** Problem **
Give the number of lines in the entries that contain "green". State only the count.

┌────────

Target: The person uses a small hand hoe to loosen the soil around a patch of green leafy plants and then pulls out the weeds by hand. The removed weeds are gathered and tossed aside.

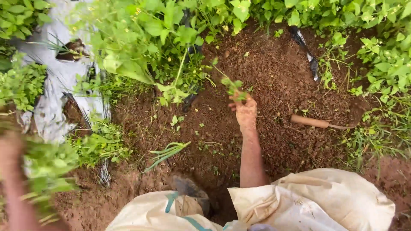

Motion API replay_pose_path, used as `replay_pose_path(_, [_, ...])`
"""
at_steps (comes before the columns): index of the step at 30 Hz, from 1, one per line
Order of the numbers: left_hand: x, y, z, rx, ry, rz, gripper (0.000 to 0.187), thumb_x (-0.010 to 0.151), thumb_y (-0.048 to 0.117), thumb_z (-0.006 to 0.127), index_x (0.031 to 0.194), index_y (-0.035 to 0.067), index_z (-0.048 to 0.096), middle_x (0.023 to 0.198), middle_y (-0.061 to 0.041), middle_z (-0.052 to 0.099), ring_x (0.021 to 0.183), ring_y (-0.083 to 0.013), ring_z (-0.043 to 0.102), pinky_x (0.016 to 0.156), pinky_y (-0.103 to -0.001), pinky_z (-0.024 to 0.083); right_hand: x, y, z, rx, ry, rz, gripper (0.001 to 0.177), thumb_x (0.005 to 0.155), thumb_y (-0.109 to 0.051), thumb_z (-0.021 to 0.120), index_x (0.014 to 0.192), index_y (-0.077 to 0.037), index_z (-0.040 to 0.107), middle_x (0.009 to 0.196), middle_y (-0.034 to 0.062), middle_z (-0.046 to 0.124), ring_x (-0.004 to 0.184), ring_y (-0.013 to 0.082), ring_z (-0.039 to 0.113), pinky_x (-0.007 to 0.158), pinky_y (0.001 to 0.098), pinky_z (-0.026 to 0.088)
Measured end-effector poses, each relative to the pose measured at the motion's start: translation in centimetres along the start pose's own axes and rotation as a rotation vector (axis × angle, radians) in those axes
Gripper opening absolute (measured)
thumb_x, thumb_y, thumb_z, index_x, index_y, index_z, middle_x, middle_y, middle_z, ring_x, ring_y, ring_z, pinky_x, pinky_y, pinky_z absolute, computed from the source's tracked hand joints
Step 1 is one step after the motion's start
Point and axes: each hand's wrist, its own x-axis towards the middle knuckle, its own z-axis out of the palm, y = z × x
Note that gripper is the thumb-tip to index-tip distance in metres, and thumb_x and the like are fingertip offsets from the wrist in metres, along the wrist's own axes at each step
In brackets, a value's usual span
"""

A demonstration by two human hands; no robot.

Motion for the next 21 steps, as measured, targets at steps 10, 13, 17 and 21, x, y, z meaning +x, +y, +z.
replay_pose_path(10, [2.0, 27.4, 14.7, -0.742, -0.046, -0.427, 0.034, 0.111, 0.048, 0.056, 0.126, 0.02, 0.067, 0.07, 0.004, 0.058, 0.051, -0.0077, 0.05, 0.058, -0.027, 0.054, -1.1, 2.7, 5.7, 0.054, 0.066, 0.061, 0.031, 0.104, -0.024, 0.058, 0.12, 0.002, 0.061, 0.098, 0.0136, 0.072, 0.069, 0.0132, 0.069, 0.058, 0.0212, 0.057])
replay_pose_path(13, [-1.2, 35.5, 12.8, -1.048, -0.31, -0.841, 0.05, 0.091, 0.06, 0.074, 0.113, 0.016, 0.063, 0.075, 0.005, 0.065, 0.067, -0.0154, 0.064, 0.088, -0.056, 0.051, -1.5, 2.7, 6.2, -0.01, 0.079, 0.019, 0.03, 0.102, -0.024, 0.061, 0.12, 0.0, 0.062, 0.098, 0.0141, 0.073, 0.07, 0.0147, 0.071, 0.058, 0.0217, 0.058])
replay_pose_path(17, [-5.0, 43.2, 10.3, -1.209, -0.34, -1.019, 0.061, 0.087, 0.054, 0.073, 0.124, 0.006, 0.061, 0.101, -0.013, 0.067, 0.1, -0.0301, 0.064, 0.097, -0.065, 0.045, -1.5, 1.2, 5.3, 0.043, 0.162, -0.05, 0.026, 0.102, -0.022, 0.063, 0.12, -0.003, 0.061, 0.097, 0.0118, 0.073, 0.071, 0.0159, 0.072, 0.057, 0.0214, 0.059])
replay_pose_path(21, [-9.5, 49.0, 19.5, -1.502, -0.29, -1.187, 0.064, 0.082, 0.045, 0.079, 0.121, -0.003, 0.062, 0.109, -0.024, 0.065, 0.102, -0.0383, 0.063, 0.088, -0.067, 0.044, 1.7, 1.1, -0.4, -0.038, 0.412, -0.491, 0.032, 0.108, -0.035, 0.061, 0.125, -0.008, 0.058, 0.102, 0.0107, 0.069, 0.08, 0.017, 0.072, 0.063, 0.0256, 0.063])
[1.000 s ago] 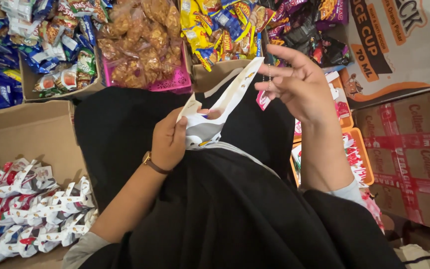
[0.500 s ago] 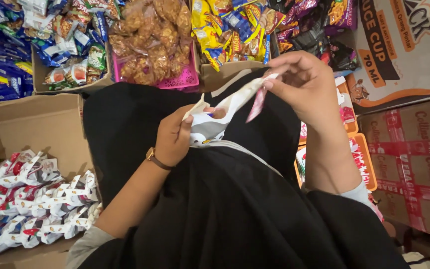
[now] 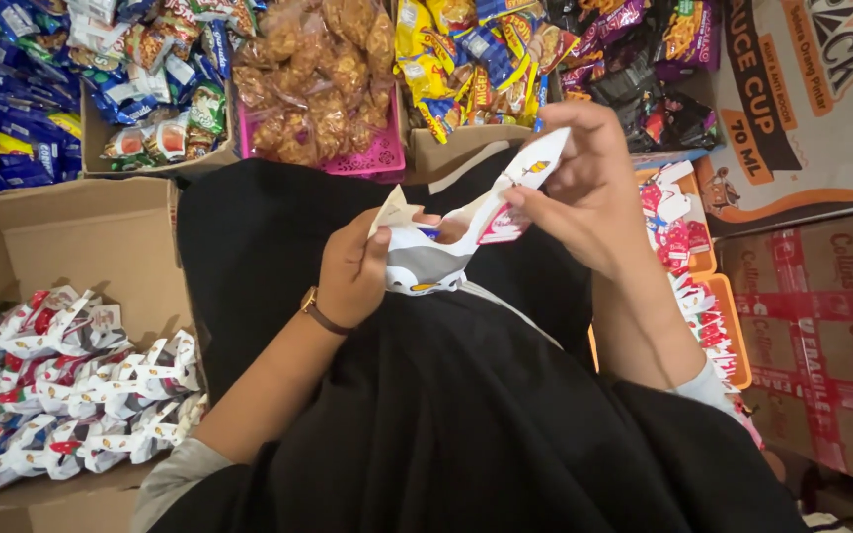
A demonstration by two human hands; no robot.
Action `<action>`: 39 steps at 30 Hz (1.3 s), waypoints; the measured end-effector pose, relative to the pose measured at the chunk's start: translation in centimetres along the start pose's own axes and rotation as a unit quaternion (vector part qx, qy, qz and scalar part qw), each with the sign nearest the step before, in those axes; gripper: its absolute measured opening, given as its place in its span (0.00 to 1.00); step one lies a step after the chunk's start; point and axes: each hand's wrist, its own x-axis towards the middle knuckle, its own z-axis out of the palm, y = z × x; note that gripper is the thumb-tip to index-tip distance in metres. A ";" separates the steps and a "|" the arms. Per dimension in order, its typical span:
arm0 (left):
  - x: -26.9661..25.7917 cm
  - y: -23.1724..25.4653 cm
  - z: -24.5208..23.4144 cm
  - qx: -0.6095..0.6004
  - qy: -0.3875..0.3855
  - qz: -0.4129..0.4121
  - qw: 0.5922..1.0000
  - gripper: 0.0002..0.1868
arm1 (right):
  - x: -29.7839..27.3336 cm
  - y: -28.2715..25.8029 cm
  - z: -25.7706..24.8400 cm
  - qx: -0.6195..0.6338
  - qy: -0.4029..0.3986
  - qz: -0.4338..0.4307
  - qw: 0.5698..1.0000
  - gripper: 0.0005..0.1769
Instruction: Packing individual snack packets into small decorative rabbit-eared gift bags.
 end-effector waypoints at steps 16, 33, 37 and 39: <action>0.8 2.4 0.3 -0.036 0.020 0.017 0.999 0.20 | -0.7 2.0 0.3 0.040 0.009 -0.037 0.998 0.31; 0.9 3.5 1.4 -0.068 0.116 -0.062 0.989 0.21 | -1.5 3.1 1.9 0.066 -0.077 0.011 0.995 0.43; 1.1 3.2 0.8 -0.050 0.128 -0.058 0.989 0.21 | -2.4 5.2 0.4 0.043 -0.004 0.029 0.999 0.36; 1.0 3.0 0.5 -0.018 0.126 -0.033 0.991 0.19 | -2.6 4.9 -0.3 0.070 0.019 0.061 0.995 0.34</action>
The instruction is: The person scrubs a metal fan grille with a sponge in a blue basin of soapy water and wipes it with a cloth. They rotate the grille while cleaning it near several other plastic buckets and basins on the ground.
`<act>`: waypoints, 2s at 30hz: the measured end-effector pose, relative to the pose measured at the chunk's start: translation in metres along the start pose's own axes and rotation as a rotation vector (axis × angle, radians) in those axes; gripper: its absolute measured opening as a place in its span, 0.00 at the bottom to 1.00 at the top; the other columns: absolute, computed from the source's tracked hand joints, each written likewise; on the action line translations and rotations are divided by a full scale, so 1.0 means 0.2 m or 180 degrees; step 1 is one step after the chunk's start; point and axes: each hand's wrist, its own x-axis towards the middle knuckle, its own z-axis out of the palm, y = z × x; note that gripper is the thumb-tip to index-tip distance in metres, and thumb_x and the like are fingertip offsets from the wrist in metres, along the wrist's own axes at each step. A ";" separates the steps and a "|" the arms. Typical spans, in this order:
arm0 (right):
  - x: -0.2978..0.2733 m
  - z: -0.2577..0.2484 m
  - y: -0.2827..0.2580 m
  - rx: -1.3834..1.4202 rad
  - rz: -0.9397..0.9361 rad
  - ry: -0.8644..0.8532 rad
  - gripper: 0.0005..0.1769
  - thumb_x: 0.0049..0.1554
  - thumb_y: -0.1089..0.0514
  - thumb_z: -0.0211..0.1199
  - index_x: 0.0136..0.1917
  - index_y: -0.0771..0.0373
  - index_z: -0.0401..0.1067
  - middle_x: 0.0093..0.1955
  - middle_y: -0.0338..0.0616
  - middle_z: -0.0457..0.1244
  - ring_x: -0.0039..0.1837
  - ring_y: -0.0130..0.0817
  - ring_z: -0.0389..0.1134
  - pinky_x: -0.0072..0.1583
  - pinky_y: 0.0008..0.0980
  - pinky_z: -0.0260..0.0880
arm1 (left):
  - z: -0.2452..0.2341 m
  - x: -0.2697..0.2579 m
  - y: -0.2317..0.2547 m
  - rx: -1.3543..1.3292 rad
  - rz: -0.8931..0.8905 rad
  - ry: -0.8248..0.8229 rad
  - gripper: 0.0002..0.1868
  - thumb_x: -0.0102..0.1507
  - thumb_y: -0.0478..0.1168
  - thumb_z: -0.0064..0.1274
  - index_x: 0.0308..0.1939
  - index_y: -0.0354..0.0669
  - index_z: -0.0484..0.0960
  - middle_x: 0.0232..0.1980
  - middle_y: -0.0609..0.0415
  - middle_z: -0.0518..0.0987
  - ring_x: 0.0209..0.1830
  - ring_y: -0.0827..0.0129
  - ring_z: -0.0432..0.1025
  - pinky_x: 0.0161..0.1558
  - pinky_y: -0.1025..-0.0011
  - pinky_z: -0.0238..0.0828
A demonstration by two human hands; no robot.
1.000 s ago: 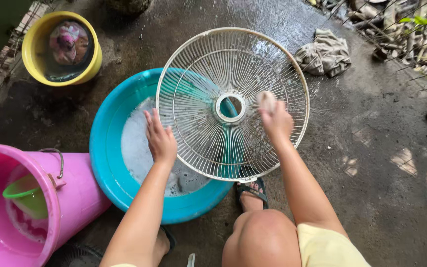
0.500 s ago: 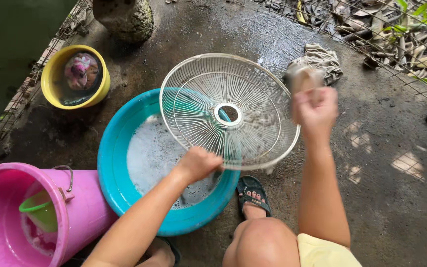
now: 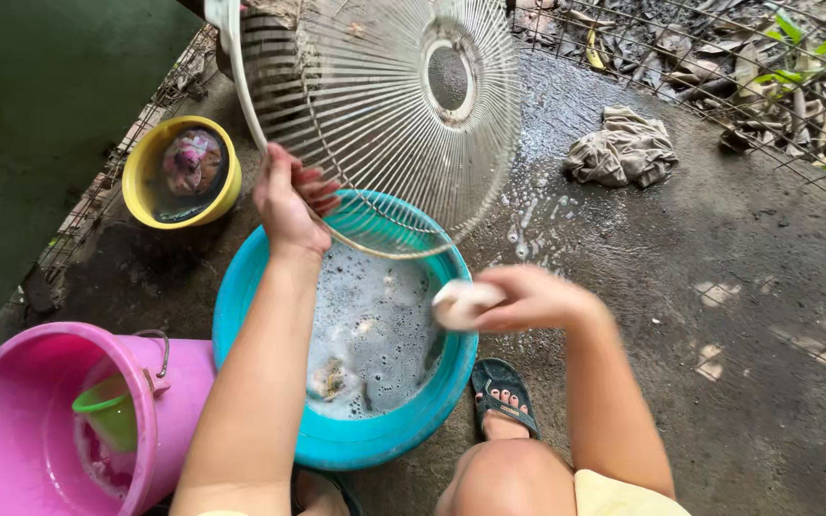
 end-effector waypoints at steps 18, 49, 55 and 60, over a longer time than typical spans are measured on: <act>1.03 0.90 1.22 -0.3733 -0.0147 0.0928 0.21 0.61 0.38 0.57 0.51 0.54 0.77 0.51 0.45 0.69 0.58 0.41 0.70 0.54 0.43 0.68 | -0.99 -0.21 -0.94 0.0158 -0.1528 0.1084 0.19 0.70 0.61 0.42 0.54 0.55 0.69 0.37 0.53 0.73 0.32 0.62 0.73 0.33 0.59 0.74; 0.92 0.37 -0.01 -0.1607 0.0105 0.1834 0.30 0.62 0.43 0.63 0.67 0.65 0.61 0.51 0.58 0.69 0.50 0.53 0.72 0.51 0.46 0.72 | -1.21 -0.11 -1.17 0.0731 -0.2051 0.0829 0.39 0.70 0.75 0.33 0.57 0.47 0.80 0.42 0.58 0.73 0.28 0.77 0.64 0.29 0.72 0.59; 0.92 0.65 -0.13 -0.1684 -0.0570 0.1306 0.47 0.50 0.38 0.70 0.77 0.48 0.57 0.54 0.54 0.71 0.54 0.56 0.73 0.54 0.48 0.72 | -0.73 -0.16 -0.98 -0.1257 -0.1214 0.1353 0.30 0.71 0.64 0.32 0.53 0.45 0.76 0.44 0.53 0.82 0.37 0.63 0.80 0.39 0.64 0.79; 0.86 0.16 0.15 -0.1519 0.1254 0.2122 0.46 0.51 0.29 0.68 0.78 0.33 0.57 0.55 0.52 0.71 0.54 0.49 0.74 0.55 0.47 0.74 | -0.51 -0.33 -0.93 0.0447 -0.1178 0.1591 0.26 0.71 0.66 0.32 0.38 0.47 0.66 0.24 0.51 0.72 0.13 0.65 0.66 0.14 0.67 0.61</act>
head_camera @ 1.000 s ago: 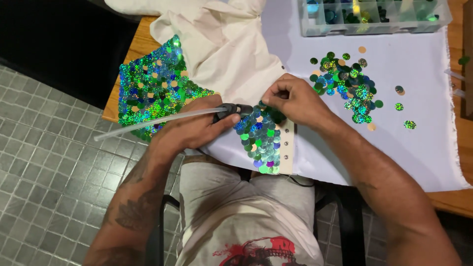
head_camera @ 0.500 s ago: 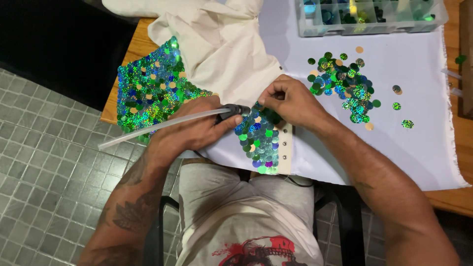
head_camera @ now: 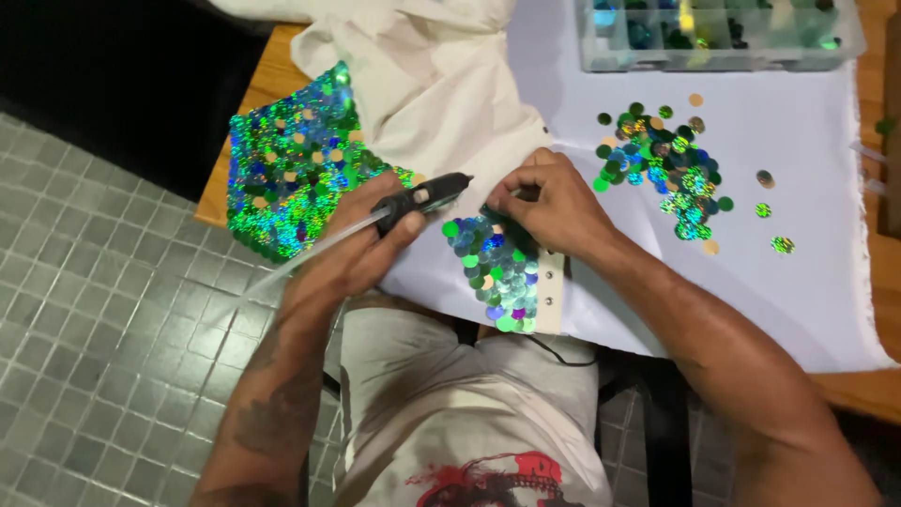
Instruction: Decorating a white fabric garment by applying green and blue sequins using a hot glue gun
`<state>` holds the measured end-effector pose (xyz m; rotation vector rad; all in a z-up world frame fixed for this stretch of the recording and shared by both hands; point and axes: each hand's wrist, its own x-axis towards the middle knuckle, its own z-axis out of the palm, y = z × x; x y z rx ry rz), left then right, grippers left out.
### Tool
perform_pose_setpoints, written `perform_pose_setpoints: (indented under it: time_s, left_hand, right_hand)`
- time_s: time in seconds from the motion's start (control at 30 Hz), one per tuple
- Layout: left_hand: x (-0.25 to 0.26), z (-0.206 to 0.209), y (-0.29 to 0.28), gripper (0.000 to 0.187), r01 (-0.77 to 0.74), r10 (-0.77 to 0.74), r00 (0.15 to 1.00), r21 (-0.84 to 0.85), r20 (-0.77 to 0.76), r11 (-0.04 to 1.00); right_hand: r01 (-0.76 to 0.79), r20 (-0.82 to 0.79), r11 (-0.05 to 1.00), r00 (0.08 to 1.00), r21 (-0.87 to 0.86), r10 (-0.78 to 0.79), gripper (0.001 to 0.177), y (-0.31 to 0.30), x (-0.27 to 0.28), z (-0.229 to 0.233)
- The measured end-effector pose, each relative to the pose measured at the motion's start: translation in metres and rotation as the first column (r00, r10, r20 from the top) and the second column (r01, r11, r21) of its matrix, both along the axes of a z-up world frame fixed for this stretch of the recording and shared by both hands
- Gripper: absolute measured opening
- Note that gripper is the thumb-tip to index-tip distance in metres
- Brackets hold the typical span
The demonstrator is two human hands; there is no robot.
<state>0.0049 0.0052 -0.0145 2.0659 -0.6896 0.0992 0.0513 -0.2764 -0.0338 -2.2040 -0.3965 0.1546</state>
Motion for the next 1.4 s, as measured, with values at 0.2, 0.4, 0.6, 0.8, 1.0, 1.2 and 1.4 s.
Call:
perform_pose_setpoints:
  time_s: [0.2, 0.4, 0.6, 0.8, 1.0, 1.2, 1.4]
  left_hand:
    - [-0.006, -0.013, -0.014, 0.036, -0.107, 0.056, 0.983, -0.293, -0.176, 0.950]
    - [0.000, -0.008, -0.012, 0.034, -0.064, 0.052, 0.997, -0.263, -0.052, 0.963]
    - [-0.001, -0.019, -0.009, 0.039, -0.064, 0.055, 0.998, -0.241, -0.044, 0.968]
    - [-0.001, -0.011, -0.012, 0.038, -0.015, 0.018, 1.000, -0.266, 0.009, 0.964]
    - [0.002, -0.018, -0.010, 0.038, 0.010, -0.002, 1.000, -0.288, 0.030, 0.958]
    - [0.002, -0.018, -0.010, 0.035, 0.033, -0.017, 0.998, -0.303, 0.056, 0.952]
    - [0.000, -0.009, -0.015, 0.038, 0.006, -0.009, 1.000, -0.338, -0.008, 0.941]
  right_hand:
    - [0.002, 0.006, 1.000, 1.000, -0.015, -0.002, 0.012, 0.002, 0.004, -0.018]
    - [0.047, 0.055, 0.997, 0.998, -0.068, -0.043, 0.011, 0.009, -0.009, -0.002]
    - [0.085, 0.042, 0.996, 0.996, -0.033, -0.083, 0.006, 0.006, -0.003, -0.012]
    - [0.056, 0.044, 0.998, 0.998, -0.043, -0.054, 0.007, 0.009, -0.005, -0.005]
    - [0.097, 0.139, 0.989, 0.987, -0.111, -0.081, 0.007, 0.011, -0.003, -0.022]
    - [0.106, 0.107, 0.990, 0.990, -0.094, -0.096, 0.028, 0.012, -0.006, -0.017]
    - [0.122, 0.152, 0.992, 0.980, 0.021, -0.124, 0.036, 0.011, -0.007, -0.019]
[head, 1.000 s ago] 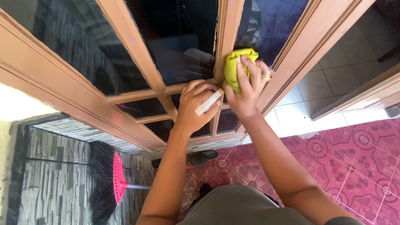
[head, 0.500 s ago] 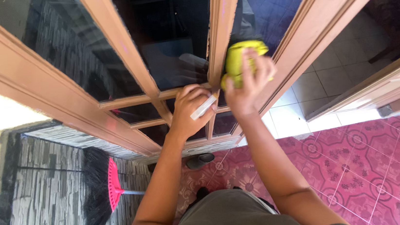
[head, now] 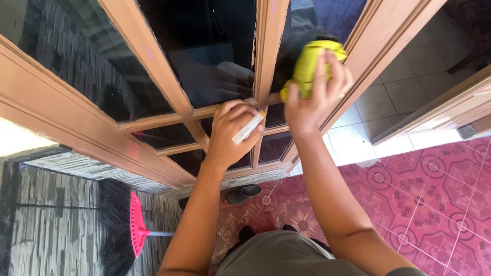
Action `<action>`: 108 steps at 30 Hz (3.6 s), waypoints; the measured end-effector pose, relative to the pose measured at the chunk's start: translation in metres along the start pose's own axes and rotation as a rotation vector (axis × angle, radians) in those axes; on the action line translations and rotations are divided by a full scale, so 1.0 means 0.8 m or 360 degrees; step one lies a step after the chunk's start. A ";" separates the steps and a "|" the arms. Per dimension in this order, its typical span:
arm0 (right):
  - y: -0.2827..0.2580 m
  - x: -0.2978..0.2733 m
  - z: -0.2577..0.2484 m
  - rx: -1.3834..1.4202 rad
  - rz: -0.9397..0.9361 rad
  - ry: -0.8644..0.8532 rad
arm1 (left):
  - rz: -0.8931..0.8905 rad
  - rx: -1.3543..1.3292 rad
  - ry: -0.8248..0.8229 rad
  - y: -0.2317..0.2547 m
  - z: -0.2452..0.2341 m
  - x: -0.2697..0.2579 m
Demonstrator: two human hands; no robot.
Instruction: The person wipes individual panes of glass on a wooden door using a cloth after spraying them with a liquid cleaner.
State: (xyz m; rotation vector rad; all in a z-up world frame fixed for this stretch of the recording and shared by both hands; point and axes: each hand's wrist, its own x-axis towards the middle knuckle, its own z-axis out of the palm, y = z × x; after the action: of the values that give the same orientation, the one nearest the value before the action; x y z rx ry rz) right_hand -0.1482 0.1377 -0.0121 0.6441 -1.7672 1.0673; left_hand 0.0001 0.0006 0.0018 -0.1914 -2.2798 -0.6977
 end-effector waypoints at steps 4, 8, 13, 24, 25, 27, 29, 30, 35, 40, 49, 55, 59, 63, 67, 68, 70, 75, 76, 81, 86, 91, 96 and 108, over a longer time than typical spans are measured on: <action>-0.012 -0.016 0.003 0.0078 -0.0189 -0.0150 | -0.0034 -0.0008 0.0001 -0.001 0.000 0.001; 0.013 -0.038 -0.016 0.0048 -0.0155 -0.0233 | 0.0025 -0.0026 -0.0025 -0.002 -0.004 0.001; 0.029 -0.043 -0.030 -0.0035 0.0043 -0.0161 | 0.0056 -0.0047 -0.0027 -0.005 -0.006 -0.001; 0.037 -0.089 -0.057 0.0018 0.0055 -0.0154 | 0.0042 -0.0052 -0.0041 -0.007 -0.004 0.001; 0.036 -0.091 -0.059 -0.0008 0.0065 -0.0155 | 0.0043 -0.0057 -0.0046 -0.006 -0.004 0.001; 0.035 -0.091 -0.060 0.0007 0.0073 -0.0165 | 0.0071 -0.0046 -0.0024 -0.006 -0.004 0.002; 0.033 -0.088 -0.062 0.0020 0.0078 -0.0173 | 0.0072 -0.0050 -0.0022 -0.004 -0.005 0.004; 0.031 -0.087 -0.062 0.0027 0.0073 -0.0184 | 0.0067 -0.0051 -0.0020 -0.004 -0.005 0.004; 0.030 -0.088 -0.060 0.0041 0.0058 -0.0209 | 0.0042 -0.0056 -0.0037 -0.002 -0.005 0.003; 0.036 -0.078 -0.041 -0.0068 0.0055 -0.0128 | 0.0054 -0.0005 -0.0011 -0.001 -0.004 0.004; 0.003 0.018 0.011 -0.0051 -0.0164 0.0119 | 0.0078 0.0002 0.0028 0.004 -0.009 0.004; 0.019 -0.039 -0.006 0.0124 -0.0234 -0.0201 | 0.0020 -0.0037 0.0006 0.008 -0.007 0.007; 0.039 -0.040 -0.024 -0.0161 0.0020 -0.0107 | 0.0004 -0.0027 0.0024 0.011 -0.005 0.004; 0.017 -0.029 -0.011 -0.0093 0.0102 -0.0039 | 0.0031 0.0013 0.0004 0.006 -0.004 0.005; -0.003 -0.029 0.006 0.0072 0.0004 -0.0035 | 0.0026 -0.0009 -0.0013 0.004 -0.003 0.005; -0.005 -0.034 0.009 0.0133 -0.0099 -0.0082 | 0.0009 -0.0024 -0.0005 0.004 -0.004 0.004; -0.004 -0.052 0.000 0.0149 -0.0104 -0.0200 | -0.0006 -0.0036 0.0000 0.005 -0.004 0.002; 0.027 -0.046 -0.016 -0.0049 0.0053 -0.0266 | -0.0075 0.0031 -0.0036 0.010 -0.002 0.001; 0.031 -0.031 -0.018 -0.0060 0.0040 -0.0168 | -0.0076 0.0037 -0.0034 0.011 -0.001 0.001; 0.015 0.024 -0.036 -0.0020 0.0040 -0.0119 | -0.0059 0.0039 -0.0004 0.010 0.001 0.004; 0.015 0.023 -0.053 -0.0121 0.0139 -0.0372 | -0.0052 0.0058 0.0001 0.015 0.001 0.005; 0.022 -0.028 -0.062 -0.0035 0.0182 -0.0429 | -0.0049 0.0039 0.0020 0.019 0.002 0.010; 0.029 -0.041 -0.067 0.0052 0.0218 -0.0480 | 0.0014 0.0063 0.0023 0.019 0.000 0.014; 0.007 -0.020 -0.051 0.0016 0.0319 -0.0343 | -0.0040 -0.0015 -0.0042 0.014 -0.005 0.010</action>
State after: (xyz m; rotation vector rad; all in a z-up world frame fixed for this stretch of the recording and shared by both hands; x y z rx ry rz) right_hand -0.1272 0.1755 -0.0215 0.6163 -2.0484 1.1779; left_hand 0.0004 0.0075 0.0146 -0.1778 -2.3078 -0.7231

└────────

** Exercise output **
2